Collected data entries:
──────────

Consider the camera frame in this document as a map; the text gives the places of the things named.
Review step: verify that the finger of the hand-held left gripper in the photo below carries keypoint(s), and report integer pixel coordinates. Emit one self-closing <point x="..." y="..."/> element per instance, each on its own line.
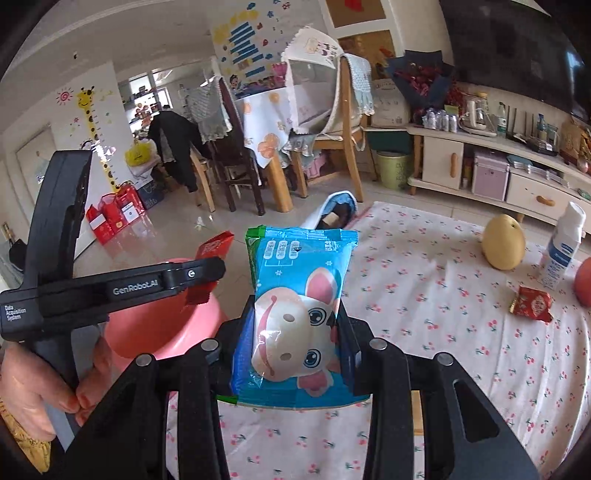
<point x="194" y="273"/>

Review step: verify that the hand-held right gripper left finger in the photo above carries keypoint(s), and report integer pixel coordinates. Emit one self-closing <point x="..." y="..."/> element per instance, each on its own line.
<point x="228" y="337"/>

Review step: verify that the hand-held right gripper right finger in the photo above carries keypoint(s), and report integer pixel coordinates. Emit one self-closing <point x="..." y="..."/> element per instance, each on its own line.
<point x="355" y="341"/>

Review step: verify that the red paper packet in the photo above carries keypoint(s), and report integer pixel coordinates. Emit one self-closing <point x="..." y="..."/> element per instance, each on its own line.
<point x="214" y="247"/>

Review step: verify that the pink plastic bin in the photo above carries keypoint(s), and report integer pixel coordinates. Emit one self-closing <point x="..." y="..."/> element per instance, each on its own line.
<point x="152" y="327"/>

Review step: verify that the blue cartoon snack packet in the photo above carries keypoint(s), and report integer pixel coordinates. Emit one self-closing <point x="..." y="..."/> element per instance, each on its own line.
<point x="286" y="295"/>

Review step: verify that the person's left hand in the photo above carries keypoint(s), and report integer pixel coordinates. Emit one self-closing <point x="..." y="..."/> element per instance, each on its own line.
<point x="27" y="383"/>

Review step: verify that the red gift box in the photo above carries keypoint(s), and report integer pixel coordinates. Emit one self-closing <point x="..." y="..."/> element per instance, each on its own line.
<point x="114" y="212"/>
<point x="99" y="226"/>
<point x="131" y="203"/>

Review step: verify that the dark chair with grey cover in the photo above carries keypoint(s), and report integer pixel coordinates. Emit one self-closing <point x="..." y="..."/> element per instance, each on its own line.
<point x="231" y="152"/>

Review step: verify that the yellow bag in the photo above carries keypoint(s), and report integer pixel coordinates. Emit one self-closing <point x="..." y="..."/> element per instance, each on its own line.
<point x="141" y="154"/>

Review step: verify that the white blue pouch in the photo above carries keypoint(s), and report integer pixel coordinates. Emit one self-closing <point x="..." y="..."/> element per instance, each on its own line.
<point x="330" y="210"/>

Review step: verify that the orange print tablecloth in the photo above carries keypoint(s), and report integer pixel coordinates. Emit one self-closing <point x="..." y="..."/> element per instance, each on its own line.
<point x="263" y="124"/>

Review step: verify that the green bin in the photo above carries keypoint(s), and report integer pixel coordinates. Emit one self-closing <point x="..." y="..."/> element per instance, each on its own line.
<point x="395" y="170"/>

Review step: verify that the yellow pear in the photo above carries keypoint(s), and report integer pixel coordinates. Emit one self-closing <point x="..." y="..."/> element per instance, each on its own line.
<point x="503" y="242"/>

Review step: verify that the giraffe height chart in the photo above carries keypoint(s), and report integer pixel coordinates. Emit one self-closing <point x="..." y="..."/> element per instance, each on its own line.
<point x="90" y="120"/>

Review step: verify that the small red snack wrapper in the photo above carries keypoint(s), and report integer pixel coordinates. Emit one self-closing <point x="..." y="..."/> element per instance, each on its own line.
<point x="531" y="304"/>

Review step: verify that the pink storage box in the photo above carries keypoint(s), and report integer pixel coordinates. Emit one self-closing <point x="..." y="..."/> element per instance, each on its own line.
<point x="489" y="177"/>

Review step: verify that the wooden chair with lace cover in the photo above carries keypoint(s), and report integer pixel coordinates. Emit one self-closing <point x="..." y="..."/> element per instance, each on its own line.
<point x="348" y="120"/>

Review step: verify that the white capped milk bottle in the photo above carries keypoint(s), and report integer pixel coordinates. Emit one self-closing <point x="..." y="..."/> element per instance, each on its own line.
<point x="561" y="249"/>

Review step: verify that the white television cabinet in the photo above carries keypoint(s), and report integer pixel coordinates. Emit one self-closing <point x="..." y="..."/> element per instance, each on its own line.
<point x="531" y="189"/>

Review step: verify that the red apple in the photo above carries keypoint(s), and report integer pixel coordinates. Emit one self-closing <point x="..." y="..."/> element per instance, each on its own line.
<point x="584" y="281"/>

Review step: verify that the row of silver cans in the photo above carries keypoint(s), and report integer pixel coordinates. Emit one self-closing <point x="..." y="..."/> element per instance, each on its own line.
<point x="441" y="120"/>

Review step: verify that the white sack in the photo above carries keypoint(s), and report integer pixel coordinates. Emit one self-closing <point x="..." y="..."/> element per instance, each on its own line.
<point x="390" y="104"/>

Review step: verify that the glass kettle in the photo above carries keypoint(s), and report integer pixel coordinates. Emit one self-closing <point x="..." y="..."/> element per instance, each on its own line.
<point x="478" y="115"/>

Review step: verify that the clear water bottle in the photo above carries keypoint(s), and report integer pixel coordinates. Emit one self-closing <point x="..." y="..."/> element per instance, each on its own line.
<point x="502" y="122"/>

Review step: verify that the bouquet in dark blue wrap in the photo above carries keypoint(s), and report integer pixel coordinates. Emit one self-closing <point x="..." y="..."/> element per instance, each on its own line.
<point x="420" y="78"/>

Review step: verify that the cork notice board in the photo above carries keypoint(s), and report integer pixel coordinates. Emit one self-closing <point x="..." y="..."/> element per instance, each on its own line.
<point x="369" y="50"/>

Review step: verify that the blue capped bottle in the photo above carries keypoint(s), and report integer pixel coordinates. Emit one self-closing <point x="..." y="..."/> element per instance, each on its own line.
<point x="541" y="127"/>

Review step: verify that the black television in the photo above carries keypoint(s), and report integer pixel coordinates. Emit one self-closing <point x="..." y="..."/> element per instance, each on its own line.
<point x="517" y="50"/>

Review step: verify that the colourful wall poster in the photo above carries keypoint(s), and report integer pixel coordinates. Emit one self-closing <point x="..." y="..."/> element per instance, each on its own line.
<point x="244" y="41"/>

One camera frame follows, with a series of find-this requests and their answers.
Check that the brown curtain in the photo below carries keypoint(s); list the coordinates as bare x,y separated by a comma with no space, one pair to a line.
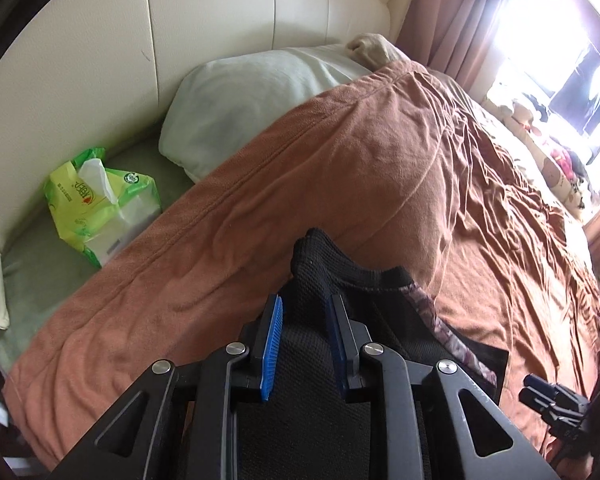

──────────

**TASK OBJECTIVE**: Search the data above for the string "camera". Report every line where it is found.

**SOLVED EXERCISE**:
Consider the camera frame in this document as a map; the text gives the places of the things named.
One camera frame follows, with a series of find-this requests and their answers.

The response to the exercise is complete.